● **WHAT IS BEING ASKED**: From the first line through the line containing "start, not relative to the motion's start", transcribe the records exactly and include no other lines.

● **DATA FOR THIS EXERCISE**:
* * *

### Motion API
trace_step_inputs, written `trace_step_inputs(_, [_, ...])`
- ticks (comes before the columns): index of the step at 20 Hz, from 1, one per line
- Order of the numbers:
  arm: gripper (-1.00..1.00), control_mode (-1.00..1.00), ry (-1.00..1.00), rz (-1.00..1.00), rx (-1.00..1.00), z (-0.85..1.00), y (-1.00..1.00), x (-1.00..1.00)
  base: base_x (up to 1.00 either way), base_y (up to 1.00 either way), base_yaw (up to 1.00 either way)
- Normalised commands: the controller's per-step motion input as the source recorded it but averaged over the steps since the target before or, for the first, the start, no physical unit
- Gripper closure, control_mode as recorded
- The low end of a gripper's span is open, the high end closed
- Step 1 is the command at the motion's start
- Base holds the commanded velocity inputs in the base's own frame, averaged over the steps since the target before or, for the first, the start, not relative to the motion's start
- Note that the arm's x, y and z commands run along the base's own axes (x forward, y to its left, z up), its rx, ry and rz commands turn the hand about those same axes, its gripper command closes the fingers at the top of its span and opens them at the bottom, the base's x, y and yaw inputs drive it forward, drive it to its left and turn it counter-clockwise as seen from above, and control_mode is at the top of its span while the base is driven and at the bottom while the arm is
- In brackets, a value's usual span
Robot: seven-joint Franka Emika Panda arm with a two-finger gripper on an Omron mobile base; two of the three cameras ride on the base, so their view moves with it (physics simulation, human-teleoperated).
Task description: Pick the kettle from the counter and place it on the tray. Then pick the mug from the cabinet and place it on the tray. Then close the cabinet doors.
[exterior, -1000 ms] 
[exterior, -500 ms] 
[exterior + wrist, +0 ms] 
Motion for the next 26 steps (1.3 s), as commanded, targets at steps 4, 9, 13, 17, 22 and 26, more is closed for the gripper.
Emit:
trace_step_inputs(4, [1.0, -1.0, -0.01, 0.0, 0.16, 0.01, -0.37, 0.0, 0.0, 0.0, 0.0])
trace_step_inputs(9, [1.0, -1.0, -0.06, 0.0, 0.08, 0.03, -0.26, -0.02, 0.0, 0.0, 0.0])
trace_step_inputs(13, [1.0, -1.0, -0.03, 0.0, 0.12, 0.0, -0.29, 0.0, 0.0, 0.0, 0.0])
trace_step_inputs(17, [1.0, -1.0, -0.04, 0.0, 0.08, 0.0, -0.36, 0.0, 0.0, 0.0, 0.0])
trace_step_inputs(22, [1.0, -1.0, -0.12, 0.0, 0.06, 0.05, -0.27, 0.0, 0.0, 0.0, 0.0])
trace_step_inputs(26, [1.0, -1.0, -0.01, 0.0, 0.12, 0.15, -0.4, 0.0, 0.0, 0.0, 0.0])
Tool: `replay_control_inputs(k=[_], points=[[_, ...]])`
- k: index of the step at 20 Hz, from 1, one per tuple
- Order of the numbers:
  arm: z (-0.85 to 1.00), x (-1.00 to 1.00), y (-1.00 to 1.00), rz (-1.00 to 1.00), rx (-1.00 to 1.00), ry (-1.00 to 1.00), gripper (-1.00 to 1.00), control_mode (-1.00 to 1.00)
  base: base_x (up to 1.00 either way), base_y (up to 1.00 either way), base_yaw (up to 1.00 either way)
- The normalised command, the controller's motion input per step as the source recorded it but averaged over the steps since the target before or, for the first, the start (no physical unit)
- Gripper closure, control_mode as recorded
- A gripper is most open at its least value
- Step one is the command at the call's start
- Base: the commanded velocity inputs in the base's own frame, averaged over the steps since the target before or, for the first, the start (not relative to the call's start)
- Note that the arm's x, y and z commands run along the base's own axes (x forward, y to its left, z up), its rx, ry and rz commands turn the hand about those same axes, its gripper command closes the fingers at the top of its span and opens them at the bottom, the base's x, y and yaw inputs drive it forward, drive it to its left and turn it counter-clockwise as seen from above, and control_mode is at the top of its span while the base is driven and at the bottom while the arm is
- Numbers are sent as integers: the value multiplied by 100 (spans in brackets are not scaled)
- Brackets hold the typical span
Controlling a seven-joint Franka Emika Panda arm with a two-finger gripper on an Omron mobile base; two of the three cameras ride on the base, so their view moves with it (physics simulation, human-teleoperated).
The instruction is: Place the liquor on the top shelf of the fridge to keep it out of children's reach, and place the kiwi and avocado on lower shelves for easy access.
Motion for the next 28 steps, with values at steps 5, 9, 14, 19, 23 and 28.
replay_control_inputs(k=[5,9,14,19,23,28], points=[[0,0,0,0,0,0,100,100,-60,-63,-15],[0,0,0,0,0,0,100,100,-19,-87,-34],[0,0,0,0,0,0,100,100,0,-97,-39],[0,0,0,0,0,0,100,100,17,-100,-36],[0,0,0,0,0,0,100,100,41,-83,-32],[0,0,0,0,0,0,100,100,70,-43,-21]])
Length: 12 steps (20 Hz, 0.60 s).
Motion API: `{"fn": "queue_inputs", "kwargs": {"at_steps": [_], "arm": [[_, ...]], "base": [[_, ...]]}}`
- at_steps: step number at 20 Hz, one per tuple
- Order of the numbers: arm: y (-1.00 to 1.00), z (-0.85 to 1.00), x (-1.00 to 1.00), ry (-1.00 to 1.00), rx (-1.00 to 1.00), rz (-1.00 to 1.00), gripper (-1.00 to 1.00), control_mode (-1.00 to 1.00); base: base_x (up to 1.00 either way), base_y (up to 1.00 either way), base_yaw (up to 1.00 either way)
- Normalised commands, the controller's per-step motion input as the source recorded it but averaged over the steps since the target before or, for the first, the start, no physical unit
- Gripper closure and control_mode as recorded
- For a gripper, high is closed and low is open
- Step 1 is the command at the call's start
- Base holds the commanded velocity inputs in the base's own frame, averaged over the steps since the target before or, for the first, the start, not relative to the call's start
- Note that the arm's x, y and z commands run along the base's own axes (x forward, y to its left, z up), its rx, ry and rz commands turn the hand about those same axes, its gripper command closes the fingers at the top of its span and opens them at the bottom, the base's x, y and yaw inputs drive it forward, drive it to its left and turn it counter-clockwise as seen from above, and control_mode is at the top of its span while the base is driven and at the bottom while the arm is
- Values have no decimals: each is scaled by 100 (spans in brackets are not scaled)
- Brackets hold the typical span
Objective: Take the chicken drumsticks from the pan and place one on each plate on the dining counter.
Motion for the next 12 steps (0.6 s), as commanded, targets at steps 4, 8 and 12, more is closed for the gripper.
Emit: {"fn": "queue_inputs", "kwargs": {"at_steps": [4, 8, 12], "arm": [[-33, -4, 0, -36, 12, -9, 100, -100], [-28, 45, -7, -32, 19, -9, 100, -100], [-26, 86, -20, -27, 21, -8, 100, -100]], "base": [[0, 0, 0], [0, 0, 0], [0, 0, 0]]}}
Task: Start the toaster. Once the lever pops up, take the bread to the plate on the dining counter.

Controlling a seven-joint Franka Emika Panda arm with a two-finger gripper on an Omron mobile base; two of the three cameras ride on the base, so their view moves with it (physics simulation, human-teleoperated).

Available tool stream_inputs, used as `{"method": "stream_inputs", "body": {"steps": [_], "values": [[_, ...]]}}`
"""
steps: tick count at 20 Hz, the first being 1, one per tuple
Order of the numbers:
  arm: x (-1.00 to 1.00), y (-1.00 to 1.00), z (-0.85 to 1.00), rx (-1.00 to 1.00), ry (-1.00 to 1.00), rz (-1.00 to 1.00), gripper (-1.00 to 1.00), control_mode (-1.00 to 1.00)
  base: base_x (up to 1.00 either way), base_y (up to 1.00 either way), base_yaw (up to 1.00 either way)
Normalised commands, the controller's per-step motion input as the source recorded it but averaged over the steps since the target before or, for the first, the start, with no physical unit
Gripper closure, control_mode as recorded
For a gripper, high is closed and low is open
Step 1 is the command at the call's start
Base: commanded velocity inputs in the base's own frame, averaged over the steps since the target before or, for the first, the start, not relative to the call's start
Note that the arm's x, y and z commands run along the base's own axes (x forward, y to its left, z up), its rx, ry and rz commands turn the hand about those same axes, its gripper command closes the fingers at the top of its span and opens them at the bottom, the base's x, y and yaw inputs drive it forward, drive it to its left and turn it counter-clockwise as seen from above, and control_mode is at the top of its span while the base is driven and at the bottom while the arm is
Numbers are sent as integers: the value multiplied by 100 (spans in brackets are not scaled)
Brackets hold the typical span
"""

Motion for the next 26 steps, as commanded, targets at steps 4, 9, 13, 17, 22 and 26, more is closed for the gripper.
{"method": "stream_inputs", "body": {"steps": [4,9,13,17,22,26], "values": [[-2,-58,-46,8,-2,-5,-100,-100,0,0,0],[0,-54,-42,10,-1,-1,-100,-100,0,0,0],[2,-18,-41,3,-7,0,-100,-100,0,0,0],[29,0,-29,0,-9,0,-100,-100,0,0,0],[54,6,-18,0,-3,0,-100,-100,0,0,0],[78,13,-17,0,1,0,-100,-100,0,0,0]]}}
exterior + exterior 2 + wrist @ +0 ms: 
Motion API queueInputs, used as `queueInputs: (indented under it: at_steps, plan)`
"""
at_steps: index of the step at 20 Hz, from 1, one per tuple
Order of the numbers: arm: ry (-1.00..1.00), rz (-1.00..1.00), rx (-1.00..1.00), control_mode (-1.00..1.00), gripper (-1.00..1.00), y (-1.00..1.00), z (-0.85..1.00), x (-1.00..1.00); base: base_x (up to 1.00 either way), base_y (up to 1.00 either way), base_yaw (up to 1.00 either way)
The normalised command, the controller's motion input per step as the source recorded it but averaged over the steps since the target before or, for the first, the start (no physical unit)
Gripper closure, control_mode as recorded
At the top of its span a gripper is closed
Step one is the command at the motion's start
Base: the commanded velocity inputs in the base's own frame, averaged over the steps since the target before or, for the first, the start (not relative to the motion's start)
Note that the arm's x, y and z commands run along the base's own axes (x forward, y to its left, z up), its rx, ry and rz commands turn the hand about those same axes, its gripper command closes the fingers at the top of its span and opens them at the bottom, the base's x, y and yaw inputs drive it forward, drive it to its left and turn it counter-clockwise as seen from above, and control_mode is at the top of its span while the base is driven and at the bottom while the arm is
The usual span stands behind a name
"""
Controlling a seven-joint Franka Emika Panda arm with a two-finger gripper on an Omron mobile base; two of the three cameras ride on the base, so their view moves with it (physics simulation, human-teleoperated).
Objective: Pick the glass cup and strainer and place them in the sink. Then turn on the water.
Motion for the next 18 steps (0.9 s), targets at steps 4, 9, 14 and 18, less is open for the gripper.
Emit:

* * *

● **RESPONSE BELOW**:
### Motion API
trace_step_inputs, written `trace_step_inputs(_, [_, ...])`
- ticks (comes before the columns): index of the step at 20 Hz, from 1, one per line
- Order of the numbers:
  arm: gripper (-1.00..1.00), control_mode (-1.00..1.00), ry (-1.00..1.00), rz (-1.00..1.00), rx (-1.00..1.00), z (-0.85..1.00), y (-1.00..1.00), x (-1.00..1.00)
  base: base_x (up to 1.00 either way), base_y (up to 1.00 either way), base_yaw (up to 1.00 either way)
- Normalised commands: the controller's per-step motion input as the source recorded it but averaged over the steps since the target before or, for the first, the start, no physical unit
- Gripper closure, control_mode as recorded
- The low end of a gripper's span is open, the high end closed
- Step 1 is the command at the motion's start
- Base holds the commanded velocity inputs in the base's own frame, averaged over the steps since the target before or, for the first, the start, not relative to the motion's start

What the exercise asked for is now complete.